Task prompt
From start to end of the material below, restate each line exactly.

---------- Data block

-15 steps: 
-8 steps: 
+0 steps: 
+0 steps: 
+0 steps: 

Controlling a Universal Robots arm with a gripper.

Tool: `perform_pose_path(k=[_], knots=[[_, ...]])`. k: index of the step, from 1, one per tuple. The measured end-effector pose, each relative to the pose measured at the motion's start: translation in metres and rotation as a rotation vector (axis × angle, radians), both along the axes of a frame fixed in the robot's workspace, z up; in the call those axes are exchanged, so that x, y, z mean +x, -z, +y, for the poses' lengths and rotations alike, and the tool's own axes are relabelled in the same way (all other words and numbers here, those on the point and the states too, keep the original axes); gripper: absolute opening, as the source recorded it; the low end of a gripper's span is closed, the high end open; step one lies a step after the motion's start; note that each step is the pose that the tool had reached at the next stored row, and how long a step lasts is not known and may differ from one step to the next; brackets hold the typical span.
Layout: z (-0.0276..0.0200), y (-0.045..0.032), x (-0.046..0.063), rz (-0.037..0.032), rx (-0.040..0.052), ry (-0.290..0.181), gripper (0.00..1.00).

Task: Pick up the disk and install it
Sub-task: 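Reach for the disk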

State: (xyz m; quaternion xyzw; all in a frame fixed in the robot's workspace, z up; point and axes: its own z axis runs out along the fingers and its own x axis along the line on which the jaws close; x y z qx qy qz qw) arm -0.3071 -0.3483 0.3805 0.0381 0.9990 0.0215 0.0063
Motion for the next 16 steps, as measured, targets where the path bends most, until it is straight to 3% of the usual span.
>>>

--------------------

Answer to this problem
-15 steps: 
-8 steps: 
+0 steps: 
+0 steps: 
+0 steps: 

Controlling a Universal Robots arm with a gripper.

Tool: `perform_pose_path(k=[_], knots=[[_, ...]])`. k: index of the step, from 1, one per tuple. The measured end-effector pose, each relative to the pose measured at the motion's start: translation in metres and rotation as a rotation vector (axis × angle, radians), both along the axes of a frame fixed in the robot's workspace, z up; in the call those axes are exchanged, so that x, y, z mean +x, -z, +y, for the poses' lengths and rotations alike, and the tool's own axes are relabelled in the same way (all other words and numbers here, those on the point and the states too, keep the original axes); gripper: absolute opening, as the source recorded it; the low end of a gripper's span is closed, the high end open; step one lies a step after the motion's start; note that each step is the pose that the tool had reached at the next stored row, and how long a step lasts is not known and may differ from one step to the next; brackets hold the typical span.
Layout: z (-0.0276..0.0200), y (-0.045..0.032), x (-0.046..0.063), rz (-0.037..0.032), rx (-0.040..0.052), ry (-0.290..0.181), gripper (0.00..1.00).

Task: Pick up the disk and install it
Sub-task: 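Reach for the disk
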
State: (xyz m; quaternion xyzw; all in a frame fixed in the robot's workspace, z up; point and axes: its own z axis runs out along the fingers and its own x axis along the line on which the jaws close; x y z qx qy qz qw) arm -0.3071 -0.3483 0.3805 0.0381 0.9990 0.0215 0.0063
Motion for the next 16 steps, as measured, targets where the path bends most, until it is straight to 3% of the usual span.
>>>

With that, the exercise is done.